Tony Lee joined Triumph as an apprentice in January 1946 and worked extensively alongside his bosses Harry Webster and Walter Belgrove on developing new Standard Triumph products in the post – war era.
Speaking to Moss Motoring Magazine in May 1992 he recalled fond memories of his time there as an apprentice, ” … two favorite words used when speaking to apprentices, nip and whip, as in “nip over there and whip that thing out” or being asked to create a shock absorber testing rig using “that sheet of metal over there” .
One of Tony Lee’s earliest projects was performance testing the first car to be released by Triumph after the war, the interestingly shaped 1800 . He then went on to the position of “experimental shop manager” and spent most of his time working at M.I.R.A on performance development. Tony’s first major input into the TR range of cars was through his extensive work with the TR3 Beta where one of his test runs saw him co-piloting for Ken Richardson whilst testing a TR4 chassis fitted with TR3 components.

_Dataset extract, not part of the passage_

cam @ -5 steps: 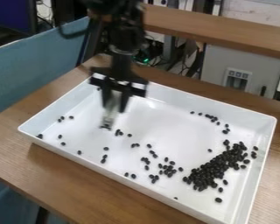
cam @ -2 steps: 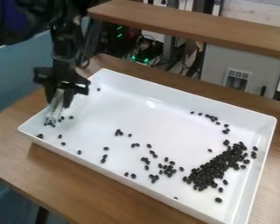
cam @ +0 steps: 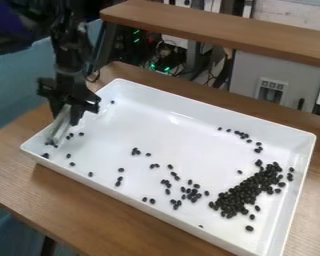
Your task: Sweep into pile
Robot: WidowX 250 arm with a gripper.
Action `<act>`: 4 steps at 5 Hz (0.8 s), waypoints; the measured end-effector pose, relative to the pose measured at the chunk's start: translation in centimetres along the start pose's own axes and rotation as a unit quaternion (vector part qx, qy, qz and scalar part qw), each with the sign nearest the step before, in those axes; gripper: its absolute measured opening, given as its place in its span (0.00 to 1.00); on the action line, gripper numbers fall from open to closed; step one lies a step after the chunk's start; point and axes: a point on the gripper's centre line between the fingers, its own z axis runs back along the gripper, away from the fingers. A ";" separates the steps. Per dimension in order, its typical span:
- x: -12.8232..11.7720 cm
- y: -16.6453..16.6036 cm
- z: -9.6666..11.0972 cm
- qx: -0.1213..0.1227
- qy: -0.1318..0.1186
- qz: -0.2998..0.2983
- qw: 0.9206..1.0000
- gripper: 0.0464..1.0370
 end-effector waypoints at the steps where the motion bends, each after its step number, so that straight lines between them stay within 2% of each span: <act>1: -0.1 -1.5 1.6 -0.007 -0.021 -0.014 1.000 0.35; 2: -0.9 -4.4 2.8 -0.006 -0.040 -0.065 0.997 0.35; 3: -0.7 -5.4 2.4 -0.021 -0.039 -0.087 0.995 0.35; 4: -0.5 -6.0 -0.1 -0.025 -0.004 -0.097 0.995 0.35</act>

During the 1970s Tony had risen to the top of the engineering development hierarchy at Triumph and was sent to Turin on a couple of occasions to take a look at and eventually drive prototypes from Giovanni Michelotti for the TR6 replacement. In the end a more futuristic wedge shaped design from a young Longbridge designer called Harris Mann was chosen and Tony Lee began work on developing the car ready for market.
One of the most iconic images in TR7 history comes from TR7 prototype testing in Wales where on a 20% mountain incline near Bwlch y Groes , the power, torque and braking were all tested in rather extreme conditions whilst the car wore fins to disguise it from the competitors spy cameras.